What Patients Need to Know
CPI-0610 prevents bromodomain and extraterminal (BET) proteins from attaching to certain cancer-causing genes, which may “turn off” the genes and stop them from making new cancer cells.
Targeted therapy tagraxofusp being evaluated as treatment for relapsed/refractory myelofibrosis
A multicenter, phase I/II trial is evaluating the effectiveness and safety of tagraxofusp in the treatment of people with intermediate or high-risk myelofibrosis (MF) that has relapsed or is refractory (resistant) to treatment with a JAK inhibitor.
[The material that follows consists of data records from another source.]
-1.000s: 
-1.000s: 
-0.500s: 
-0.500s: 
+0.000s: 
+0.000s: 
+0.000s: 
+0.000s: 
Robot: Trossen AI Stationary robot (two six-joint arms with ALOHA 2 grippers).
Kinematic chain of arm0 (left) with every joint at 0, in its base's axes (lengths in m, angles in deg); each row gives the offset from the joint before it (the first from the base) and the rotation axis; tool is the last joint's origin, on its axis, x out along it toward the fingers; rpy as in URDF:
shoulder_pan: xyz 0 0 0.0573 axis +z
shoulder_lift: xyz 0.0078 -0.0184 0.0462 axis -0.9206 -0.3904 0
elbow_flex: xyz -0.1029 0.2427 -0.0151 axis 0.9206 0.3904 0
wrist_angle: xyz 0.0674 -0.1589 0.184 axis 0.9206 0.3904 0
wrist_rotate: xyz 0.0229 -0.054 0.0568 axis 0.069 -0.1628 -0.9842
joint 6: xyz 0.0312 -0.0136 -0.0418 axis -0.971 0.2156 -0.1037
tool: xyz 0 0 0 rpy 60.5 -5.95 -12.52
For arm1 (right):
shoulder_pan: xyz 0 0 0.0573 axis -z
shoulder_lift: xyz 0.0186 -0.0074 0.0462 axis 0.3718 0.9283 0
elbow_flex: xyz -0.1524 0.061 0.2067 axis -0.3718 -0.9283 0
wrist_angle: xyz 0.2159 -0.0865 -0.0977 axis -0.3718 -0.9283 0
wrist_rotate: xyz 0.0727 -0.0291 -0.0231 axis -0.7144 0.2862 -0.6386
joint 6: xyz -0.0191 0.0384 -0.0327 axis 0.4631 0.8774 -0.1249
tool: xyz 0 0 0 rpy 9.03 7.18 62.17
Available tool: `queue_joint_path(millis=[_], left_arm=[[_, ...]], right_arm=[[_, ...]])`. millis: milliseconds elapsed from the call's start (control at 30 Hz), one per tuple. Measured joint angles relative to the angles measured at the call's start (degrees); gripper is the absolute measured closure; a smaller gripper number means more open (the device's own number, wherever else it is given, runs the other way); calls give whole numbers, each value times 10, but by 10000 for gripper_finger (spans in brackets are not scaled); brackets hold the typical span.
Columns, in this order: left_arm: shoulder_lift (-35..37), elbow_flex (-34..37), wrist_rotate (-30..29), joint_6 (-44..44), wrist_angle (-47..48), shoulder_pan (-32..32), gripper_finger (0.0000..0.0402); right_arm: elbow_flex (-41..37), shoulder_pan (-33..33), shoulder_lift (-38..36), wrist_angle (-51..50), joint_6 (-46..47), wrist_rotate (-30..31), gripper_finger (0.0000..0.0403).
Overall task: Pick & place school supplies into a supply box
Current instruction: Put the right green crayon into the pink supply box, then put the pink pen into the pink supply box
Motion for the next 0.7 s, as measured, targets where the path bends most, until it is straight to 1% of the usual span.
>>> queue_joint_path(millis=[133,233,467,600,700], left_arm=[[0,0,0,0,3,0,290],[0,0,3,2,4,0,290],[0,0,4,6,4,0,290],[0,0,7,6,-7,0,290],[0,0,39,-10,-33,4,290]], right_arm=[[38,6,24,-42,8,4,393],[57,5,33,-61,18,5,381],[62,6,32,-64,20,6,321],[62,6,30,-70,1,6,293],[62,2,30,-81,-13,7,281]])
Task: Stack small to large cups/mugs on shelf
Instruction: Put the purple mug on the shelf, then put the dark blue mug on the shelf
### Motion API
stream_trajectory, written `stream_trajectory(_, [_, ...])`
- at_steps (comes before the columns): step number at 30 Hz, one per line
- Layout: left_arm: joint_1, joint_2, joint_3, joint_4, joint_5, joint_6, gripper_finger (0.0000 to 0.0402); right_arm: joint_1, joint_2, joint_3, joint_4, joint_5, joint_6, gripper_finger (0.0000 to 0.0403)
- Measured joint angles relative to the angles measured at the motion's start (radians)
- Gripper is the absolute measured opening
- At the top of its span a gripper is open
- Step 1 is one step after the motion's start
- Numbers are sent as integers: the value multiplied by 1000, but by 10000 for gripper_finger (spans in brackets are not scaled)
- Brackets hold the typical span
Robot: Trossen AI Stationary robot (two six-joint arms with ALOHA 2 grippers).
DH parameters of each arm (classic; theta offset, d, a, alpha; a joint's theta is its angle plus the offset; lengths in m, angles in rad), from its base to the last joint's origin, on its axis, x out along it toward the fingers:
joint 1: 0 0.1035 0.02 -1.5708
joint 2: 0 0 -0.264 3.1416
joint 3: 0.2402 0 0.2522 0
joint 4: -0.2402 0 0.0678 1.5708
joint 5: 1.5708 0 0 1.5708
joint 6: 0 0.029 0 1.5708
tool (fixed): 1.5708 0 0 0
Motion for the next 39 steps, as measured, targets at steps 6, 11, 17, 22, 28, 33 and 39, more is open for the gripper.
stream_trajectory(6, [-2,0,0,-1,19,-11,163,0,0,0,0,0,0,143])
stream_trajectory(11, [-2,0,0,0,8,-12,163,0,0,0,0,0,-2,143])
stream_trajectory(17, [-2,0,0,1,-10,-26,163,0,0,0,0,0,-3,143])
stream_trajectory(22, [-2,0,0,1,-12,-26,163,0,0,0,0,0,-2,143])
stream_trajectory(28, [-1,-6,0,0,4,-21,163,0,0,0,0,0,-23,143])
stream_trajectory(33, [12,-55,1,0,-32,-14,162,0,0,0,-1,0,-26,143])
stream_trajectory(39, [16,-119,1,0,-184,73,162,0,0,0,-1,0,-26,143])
Trial participants also include people who, because of side effects, could not tolerate the continued use of a JAK inhibitor as a treatment for MF.
What Patients Need to Know
Tagraxofusp, also called SL-401, is a targeted therapy directed at the interleukin-3 receptor CD123, which is expressed (present) on a variety of malignancies, including myelofibrosis.